Azores anticyclone and its relevance for paragliding

Graphic of the anticyclone system in Azores

Anticyclones or high pressure centers are found between the subtropical and mild areas of the planet. The Azores anticyclone usually spreads throughout the North Atlantic and focuses on the so-called archipelago. It affects the Canary Islands significantly during almost all the year, though it withdraws occasionally between autumn and spring. In winter it is more inconstant and moves from north to south depending on the Atlantic depression. In cases of high pressure all over the ocean, it usually moves to the north of the islands, and the other way round in summer. However, its predominance is extremely high, as more than a week without showing up is rare.

Graphic of the anticyclone system in Azores
Highs and lows in the North Atlantic

When the winter approaches, so does the anticyclone, which may be placed on the islands or close to them; this causes the trade wind regime to decrease and disappear.  

The intensity of the trade winds varies in relation to the shift of the Azores anticyclone throughout the year. When the distance between the center of the anticyclone and the Canary Islands is shortened, the pressure gradient usually increases (isobars together), so the intensity of the trade winds also increases considerably.

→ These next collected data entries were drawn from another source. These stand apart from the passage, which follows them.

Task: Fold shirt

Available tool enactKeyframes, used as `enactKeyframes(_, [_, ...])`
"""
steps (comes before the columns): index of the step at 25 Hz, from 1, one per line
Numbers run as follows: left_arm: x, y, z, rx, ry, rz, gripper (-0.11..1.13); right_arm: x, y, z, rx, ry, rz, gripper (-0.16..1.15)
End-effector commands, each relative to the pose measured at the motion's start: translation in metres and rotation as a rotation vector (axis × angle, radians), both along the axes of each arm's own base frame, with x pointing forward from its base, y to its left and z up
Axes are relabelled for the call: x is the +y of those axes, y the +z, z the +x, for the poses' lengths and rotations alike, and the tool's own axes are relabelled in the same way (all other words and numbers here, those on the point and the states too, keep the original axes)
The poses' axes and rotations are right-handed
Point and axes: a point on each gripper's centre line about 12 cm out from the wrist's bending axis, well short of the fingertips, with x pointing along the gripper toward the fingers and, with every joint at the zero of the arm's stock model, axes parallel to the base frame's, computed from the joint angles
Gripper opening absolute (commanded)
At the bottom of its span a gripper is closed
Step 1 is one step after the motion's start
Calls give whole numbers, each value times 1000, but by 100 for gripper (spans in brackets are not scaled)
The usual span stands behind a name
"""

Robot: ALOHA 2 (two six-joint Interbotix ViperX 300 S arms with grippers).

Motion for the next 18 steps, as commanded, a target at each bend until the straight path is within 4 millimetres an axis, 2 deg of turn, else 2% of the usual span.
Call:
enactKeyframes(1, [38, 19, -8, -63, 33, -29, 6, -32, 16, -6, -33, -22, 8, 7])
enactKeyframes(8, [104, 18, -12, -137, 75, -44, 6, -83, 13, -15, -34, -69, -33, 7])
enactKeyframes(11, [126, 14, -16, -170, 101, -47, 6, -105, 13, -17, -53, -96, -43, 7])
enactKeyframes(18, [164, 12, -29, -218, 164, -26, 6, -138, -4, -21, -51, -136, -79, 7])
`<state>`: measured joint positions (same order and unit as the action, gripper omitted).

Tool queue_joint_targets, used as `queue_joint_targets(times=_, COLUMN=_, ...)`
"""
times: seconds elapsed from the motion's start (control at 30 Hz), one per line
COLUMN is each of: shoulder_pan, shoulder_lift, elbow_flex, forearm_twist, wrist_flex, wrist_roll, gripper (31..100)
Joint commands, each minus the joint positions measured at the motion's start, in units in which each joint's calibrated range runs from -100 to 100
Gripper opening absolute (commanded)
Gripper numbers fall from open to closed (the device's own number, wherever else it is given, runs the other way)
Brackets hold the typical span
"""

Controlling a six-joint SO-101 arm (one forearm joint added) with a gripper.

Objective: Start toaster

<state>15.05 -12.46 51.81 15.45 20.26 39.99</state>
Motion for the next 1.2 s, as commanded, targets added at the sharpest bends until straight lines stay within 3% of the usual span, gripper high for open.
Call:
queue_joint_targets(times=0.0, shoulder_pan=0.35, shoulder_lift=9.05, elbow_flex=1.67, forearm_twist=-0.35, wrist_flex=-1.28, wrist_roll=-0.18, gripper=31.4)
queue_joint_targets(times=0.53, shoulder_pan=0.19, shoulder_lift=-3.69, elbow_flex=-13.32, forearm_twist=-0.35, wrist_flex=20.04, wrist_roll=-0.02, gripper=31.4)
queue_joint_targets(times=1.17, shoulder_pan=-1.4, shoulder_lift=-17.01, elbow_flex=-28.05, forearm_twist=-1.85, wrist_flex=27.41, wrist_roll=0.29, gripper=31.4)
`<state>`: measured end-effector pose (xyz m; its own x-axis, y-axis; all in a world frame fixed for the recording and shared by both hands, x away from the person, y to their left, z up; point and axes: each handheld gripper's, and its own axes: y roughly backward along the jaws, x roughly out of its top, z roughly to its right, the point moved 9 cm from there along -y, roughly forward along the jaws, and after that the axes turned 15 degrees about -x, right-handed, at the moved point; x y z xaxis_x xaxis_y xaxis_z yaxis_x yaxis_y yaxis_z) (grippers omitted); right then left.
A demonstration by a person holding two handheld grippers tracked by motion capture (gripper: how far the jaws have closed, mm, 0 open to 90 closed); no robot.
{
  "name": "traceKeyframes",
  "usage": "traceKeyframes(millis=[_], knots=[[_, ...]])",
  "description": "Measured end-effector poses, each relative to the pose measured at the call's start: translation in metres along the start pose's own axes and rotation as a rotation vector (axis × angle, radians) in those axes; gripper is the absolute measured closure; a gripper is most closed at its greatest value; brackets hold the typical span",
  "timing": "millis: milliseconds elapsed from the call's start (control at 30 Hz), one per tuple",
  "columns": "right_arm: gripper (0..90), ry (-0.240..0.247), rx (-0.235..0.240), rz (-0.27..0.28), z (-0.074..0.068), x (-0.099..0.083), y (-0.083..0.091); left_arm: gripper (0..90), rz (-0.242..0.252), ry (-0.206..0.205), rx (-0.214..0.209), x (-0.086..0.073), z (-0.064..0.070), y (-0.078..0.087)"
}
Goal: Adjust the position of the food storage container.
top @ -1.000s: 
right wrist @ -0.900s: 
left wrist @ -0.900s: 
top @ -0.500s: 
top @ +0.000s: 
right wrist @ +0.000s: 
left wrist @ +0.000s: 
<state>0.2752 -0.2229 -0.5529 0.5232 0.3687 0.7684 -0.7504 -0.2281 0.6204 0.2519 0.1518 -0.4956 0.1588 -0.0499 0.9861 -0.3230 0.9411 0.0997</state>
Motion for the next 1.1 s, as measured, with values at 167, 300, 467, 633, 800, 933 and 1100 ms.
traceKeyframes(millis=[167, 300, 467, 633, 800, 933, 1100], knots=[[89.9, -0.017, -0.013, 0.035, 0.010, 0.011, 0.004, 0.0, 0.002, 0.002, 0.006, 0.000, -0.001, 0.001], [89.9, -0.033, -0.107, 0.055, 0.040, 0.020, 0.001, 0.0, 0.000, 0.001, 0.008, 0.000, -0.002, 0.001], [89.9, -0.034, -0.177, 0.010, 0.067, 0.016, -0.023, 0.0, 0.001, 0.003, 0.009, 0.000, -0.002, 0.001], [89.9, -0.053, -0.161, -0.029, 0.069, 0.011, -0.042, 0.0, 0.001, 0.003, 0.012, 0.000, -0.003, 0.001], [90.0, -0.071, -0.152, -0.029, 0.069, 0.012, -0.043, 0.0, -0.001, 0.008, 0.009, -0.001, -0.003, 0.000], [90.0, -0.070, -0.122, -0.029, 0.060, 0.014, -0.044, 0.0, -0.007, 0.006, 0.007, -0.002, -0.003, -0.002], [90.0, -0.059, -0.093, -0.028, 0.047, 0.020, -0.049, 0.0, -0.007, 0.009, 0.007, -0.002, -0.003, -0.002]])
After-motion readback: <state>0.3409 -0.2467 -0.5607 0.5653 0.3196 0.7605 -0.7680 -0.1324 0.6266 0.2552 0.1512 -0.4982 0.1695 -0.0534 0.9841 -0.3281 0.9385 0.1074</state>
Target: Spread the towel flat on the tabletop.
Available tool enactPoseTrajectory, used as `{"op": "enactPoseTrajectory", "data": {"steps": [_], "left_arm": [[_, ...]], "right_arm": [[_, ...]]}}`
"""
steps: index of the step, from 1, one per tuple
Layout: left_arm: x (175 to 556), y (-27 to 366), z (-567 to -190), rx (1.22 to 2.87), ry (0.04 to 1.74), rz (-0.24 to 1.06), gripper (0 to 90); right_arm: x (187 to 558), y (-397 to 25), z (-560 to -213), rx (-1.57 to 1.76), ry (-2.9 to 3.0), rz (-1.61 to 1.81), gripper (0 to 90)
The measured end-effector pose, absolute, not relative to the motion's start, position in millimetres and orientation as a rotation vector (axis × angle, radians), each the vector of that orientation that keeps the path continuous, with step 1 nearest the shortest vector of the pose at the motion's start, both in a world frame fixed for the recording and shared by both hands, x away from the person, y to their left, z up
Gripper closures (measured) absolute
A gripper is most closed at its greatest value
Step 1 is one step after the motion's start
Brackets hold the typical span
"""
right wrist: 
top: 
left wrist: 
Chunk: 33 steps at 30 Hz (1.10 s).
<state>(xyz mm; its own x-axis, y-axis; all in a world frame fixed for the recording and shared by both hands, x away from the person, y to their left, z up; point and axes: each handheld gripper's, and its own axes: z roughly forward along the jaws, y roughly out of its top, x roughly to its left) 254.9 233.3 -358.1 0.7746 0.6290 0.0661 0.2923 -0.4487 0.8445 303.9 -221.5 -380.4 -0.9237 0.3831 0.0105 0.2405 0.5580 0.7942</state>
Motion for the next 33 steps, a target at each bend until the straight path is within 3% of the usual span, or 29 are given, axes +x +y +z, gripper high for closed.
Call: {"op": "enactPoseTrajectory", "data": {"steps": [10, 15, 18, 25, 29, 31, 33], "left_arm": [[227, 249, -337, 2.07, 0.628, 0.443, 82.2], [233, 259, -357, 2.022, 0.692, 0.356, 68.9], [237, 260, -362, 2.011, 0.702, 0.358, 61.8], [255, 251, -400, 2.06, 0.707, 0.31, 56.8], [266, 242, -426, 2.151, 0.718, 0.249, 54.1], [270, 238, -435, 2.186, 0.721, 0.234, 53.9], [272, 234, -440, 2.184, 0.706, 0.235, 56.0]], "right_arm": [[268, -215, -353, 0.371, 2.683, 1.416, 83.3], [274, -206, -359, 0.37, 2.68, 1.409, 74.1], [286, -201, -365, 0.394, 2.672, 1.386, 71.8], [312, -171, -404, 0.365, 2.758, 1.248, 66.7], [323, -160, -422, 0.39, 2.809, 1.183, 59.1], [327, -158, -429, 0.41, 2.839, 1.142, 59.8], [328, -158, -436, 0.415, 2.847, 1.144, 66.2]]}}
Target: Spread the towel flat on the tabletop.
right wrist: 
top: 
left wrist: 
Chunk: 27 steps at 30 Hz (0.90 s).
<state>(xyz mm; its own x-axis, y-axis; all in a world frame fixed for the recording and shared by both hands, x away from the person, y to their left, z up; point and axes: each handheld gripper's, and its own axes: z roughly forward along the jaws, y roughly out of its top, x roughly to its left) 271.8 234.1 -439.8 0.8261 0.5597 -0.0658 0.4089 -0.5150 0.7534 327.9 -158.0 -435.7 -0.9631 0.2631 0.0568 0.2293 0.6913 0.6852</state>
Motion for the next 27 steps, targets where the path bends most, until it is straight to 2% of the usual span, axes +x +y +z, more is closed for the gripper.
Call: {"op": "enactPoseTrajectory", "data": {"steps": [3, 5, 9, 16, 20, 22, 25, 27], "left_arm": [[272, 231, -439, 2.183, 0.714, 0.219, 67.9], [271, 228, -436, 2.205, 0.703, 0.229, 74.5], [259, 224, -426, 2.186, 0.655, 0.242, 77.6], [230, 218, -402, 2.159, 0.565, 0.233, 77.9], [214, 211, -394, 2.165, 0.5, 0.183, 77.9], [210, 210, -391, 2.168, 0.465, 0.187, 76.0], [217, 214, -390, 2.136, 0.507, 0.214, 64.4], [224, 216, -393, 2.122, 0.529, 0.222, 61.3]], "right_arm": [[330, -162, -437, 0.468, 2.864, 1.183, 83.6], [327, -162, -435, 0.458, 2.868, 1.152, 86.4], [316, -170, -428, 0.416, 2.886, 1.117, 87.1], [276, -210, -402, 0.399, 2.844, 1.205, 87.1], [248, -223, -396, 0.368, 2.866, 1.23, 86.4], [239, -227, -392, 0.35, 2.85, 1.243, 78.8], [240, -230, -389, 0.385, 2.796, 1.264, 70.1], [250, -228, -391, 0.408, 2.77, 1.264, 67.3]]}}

In winter the situation is more changeable more than in summer. The center of the anticyclone often moves to the north and away from the Canary Islands, thereby leaving the islands to the south of high pressures. In this case, a wind regime with East to Southeast component appears weakening the action of the trade winds, reducing cloudiness and even dragging suspended dust particles from the Sahara. This is due to the fact that the air mass is less humid because of the African influence and the short distance traveled in contact with the sea.

On the other hand, the winds are more intermittent in direction and intensity due to the anticyclone oscillation. In summer, the anticyclone moves to the northwest of the Canary Islands, in the Azores, generating more intense trade winds and giving rise to the sea of clouds, formed by the characteristic stratocumulus, which are so common in the northern slopes of the Archipelago.

When the anticyclone withdraws, so does the daily inversion layer, enabling flights at higher altitude. The situation is more unstable and development clouds may appear at noon but the sea of clouds disappears, so such conditions are better for Cross Country flights.

The Azores anticyclone determines the direction of the wind in the Islands by creating a constant northern airflow following the course of the isobars. It is the trade wind regime blowing across the Atlantic Ocean towards the Caribbean Sea. We can say that trade winds are born in the Canary Islands, they are the wind of the Canary Islands.